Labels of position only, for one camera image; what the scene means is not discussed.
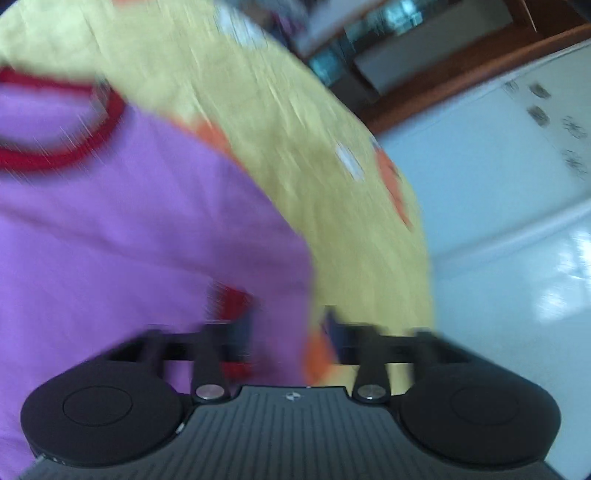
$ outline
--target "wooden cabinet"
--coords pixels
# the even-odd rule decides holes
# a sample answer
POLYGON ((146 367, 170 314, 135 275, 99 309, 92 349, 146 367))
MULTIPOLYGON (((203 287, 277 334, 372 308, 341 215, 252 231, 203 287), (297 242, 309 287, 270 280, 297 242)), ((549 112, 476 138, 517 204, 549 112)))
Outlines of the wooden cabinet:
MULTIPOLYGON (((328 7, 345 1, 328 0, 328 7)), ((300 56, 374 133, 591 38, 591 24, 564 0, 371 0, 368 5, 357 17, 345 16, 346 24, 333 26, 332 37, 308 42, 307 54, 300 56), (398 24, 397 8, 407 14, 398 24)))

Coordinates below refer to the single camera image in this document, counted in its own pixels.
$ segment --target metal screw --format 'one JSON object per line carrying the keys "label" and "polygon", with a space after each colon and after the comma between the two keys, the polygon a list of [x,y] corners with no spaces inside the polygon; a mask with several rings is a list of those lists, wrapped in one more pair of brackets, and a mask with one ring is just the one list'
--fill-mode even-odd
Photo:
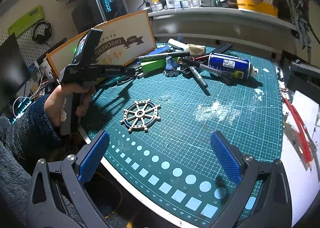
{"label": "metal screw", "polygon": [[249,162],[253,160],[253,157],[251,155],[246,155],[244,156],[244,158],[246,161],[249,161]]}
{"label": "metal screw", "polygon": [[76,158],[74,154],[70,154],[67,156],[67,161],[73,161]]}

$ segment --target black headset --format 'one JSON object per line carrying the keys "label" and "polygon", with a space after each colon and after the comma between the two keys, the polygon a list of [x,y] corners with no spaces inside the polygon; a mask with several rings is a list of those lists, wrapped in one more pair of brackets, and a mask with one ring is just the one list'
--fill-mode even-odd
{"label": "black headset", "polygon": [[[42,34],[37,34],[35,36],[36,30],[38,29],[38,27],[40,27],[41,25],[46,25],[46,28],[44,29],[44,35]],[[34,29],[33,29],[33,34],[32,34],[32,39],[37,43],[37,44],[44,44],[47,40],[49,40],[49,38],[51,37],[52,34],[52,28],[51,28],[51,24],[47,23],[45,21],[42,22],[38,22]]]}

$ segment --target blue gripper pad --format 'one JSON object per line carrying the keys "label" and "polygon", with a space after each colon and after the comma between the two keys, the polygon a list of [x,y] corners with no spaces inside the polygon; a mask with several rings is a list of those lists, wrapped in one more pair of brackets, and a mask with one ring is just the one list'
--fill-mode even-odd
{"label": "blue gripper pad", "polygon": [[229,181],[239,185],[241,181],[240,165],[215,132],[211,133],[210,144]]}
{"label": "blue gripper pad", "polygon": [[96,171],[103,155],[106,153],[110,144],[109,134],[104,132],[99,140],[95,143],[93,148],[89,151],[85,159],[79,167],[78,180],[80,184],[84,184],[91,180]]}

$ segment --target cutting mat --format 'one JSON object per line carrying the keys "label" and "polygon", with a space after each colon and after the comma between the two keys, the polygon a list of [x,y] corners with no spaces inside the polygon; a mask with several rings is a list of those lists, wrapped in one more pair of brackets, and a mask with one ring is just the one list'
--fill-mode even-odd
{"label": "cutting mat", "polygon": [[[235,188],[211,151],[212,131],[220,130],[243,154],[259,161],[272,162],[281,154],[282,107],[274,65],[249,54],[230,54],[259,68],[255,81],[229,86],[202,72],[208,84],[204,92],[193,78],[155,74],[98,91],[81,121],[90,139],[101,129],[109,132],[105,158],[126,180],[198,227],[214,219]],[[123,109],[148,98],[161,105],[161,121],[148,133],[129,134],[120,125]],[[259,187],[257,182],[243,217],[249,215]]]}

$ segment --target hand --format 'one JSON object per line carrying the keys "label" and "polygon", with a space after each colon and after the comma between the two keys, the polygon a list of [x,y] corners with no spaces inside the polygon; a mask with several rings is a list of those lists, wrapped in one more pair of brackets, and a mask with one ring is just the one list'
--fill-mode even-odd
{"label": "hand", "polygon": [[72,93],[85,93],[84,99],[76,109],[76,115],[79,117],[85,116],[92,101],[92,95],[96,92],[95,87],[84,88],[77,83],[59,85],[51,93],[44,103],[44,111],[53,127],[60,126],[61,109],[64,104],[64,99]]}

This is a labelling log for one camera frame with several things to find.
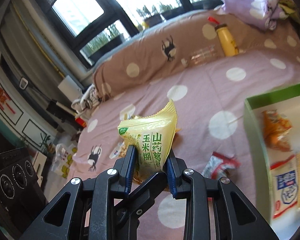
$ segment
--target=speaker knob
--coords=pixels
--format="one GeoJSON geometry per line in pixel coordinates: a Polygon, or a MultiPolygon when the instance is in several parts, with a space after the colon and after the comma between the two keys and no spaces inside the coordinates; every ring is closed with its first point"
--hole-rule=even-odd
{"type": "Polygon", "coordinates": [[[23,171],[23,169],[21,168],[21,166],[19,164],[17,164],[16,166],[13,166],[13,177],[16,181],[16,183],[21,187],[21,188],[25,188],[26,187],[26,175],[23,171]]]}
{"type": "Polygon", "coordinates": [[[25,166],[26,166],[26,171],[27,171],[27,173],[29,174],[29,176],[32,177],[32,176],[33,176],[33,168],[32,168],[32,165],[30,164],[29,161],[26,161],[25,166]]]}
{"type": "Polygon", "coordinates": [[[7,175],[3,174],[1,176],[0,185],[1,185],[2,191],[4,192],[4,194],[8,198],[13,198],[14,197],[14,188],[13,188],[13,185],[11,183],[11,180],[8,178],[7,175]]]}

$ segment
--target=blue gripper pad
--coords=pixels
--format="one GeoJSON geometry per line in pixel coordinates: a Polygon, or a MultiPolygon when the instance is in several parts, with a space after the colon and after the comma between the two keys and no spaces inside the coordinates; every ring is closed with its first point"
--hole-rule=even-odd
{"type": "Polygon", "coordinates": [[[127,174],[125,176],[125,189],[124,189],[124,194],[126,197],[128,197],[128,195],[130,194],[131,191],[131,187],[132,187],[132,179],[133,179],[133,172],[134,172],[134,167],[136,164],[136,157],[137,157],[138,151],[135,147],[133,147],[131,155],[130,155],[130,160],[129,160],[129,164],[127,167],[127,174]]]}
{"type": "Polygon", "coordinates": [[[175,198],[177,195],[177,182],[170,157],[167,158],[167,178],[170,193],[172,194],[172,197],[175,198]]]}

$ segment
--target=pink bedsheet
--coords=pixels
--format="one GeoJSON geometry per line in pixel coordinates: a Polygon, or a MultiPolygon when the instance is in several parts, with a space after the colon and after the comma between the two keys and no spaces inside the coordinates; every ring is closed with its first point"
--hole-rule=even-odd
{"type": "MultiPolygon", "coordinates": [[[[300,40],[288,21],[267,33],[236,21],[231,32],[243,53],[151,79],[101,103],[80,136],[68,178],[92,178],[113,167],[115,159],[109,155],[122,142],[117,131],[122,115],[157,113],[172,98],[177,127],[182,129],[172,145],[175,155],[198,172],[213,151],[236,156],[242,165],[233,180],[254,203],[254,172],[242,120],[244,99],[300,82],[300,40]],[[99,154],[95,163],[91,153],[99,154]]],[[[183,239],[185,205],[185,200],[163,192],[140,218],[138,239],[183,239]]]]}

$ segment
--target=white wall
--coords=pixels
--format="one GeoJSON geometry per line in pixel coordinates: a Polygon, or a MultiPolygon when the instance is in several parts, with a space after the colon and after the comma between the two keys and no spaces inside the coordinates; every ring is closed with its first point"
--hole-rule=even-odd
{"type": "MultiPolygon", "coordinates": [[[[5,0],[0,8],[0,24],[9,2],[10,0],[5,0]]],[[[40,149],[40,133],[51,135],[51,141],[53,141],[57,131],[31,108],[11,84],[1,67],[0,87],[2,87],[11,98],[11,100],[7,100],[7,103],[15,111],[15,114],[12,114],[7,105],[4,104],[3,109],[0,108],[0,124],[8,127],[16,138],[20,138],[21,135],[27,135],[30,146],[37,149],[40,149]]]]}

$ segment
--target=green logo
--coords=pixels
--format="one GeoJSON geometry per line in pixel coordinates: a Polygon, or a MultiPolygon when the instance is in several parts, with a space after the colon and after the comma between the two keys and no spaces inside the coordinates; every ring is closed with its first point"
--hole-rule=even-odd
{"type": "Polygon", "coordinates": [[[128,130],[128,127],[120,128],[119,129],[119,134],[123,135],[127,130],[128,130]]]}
════════════════════
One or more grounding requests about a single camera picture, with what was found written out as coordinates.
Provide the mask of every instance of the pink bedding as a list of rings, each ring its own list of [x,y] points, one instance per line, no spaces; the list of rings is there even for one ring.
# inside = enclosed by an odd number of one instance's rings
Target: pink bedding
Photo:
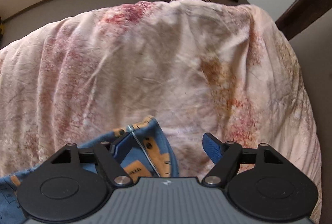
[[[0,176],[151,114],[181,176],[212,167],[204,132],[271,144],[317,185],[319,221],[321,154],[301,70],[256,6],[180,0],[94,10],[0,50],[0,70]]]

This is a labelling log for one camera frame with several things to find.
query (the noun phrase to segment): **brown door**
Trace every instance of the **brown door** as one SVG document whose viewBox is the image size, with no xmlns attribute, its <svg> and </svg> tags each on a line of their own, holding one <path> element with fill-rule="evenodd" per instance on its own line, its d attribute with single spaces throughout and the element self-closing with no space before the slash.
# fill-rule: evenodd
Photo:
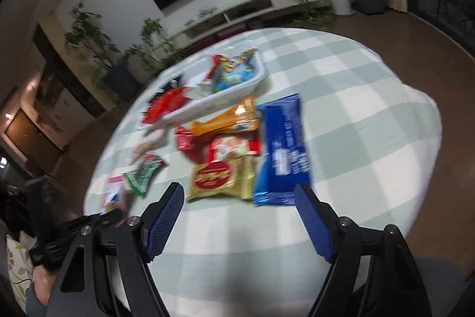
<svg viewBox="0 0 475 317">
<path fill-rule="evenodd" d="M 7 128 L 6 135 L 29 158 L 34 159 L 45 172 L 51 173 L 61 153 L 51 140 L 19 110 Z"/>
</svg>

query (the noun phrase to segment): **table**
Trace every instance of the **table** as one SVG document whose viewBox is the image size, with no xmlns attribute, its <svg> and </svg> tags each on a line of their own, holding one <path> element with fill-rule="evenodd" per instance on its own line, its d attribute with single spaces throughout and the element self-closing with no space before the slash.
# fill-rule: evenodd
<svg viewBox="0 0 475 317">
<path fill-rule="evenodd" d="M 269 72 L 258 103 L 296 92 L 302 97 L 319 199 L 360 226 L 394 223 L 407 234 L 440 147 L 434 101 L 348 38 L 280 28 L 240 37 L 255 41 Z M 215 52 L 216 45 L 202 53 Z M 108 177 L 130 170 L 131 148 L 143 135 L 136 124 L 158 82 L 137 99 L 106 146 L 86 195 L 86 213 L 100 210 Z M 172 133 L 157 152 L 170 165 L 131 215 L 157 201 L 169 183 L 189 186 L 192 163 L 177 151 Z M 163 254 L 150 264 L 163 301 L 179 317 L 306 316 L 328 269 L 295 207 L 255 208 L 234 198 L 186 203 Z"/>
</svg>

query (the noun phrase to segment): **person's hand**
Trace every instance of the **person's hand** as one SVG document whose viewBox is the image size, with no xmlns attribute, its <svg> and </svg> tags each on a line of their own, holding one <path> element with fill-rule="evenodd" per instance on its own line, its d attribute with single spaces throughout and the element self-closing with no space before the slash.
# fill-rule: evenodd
════════════════════
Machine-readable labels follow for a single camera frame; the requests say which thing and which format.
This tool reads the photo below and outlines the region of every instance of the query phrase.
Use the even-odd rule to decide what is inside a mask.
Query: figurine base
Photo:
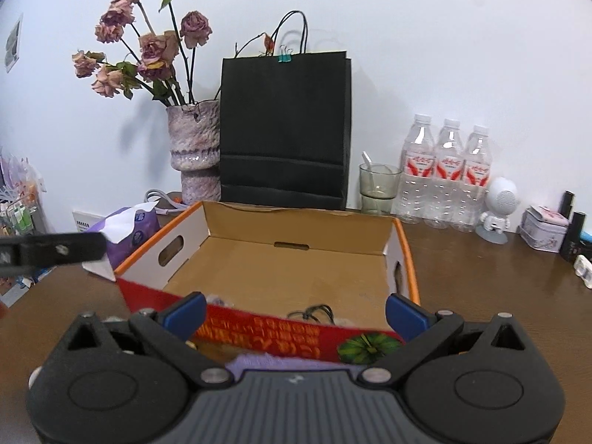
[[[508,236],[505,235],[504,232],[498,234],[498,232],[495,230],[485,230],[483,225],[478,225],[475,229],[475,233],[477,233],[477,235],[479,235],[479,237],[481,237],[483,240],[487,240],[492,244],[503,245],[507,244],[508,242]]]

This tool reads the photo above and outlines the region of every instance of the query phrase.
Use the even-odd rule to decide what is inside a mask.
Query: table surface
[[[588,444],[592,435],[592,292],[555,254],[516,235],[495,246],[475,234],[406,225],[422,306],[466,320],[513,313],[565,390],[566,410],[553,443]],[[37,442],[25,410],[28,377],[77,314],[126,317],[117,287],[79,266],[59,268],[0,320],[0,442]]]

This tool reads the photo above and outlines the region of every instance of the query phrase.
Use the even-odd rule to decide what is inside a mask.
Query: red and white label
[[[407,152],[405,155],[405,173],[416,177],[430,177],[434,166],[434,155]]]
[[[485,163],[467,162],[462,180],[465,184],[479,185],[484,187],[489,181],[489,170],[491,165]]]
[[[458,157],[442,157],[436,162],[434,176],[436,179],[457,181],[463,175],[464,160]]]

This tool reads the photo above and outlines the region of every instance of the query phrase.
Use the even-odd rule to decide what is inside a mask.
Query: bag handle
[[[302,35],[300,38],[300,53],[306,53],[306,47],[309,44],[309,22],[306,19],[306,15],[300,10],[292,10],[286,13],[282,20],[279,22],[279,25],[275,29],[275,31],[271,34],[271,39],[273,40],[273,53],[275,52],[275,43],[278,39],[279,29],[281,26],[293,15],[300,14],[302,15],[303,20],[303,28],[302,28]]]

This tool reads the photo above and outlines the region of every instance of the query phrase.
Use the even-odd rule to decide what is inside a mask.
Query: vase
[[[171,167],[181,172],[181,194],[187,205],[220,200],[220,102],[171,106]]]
════════════════════
• Instructions for the task
From the records above, determine how many lines hold "closing" and give only that number.

• Output below
3